Tulsa's Recycling Program Remains Stable Despite Drop In Value Of Recycled Plastics

A drop in value for recyclables, especially plastic, had led some cities to cancel recycling programs, but Tulsa's system remains financially sound, according to the City of Tulsa.

Monday, April 22nd 2019, 8:26 pm



A drop in value for recyclables, especially plastic, had led some cities to cancel recycling programs, but Tulsa's system remains financially sound, according to the City of Tulsa.

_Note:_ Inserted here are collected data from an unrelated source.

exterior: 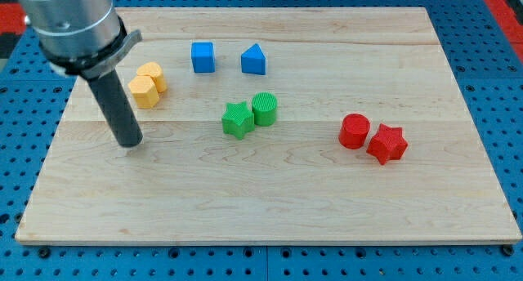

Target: Slide your hand upwards

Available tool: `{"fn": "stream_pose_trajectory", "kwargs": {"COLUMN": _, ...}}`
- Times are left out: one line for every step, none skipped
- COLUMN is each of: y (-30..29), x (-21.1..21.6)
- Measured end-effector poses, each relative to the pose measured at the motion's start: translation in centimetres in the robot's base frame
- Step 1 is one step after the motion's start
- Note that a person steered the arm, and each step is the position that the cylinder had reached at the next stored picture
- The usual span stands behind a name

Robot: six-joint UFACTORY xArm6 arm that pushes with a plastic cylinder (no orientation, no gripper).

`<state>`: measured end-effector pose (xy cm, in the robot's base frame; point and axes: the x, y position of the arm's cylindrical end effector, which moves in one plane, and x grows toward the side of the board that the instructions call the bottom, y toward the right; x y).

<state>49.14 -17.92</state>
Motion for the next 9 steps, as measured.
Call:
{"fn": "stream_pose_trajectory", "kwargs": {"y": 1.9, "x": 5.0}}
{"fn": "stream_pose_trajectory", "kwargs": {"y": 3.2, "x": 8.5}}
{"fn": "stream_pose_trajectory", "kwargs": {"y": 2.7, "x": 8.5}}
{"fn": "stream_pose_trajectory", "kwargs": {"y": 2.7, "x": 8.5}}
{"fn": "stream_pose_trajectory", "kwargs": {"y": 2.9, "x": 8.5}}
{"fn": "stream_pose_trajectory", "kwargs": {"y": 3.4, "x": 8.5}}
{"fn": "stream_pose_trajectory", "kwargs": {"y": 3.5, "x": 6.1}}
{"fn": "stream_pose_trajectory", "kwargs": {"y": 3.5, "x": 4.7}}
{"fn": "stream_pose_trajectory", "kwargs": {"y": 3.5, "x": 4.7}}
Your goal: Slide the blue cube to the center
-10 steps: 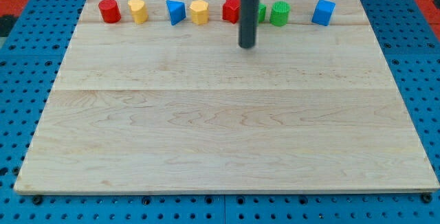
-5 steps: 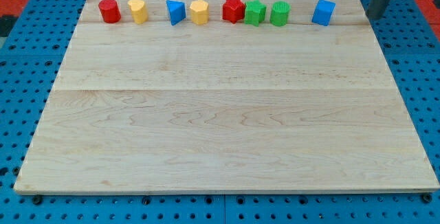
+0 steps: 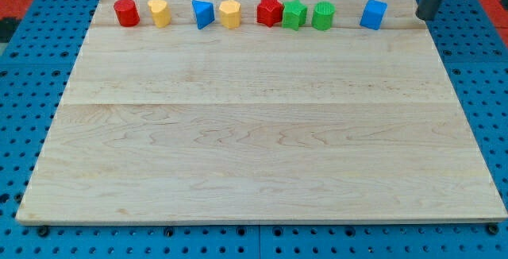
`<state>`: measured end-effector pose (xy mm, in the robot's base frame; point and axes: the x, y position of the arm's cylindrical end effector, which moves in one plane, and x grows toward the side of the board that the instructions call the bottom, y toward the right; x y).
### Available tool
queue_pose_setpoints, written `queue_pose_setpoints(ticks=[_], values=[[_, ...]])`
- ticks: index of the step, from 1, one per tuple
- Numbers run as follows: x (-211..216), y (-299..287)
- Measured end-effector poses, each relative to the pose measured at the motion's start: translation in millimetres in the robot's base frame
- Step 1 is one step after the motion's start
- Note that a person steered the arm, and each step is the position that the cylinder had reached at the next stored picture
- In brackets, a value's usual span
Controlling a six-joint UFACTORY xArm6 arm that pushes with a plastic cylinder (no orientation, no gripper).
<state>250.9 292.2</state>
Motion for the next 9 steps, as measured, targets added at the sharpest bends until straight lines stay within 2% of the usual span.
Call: queue_pose_setpoints(ticks=[1, 2, 3, 4, 5, 6, 7, 8, 9], values=[[-20.2, -10.9], [-21.6, -51.5], [-2.6, -106.2], [48.0, -184.6], [65.5, -164.8], [67.4, -113.1], [118.3, -117.6], [124.2, -209.0], [123.3, -165.9]])
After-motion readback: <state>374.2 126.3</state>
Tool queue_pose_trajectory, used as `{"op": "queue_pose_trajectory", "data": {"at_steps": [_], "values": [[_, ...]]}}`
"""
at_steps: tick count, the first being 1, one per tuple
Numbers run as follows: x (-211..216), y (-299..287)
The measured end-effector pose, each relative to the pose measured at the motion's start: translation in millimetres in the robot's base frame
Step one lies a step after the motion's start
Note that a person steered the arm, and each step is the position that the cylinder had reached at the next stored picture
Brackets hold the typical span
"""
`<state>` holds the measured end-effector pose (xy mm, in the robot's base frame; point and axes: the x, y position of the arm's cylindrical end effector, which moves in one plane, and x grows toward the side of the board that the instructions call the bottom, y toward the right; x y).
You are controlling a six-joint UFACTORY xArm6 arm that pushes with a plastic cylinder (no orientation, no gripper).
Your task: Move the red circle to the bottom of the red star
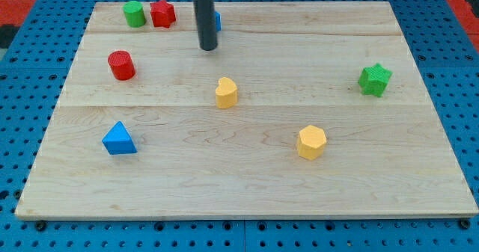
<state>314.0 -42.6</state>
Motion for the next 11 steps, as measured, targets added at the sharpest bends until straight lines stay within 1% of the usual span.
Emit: {"op": "queue_pose_trajectory", "data": {"at_steps": [1, 2, 3, 4, 5, 6, 7, 8, 9, 10, 11], "values": [[-45.2, 7.2], [-52.6, -7.7], [-46.4, -6.2], [48.3, 11.5], [116.9, -47.6], [129.0, -143.1], [65.1, -147.7], [39.1, -147.2], [58.2, -174.1], [22.1, -179.6], [-4.0, -153.6]]}}
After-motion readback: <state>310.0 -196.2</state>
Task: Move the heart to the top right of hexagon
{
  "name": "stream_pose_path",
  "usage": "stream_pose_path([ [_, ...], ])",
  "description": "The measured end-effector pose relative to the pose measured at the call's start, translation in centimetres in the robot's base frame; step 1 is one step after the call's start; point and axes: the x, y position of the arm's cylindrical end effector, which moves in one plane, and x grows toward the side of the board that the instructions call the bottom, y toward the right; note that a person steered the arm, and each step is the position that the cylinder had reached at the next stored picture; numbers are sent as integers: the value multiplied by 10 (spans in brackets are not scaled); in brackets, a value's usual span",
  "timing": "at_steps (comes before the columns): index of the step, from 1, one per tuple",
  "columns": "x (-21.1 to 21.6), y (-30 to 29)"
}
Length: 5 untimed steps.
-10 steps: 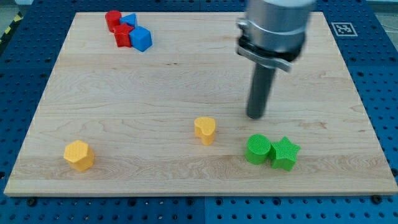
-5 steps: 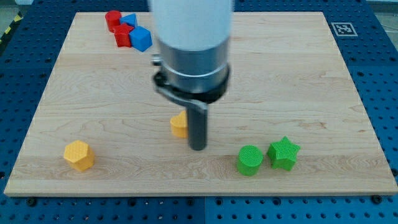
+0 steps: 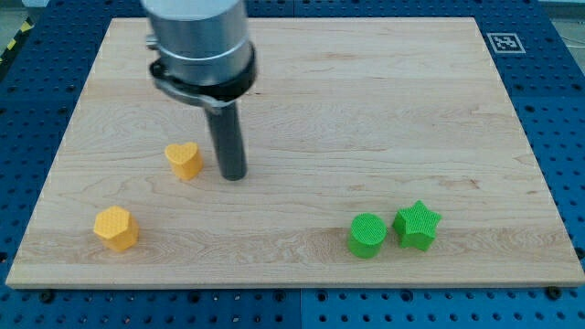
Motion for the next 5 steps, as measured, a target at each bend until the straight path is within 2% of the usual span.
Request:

Every weekday, Tulsans put out 46,000 carts filled with trash and recyclables. While recyclables that go into the trash are wasted, the trash that ends up in recycling carts poses a big problem. The city regularly checks recycling bins for contamination and says it varies between 22% and 36% of the total.

"If one truck comes in heavily contaminated, that really messes up the numbers," says Maureen Turner, who oversees the recycling program for the City.  "We're seeing things like soccer balls, and hoses, sheet plastics and film, bag plastics and that's what a lot of our contamination is."

It creates more work at the Tulsa Recycle and Transfer sorting center, where workers pick out some trash, but some still get through. The biggest problem is plastic bags that tangle the equipment.

Workers on the street leave carts behind when they spot trash in there, tagging the cart with yellow warning stickers, but sometimes they don't know what's in the cart until it's dumped.

At Broken Arrow's Leisure Park Elementary, American Waste Control, the owner of TRT, is working to educate the next generation of recyclers about what can - and cannot be - processed locally.

"That's why education is so important, letting everybody know about what can and cannot go into the containers," said Amanda Curtis with AWC.

In Tulsa, about 110 thousand homes have recycling carts and most people get it right. Last year - of everything picked up a the curb, trash and recyclables, less than 10% went to a landfill.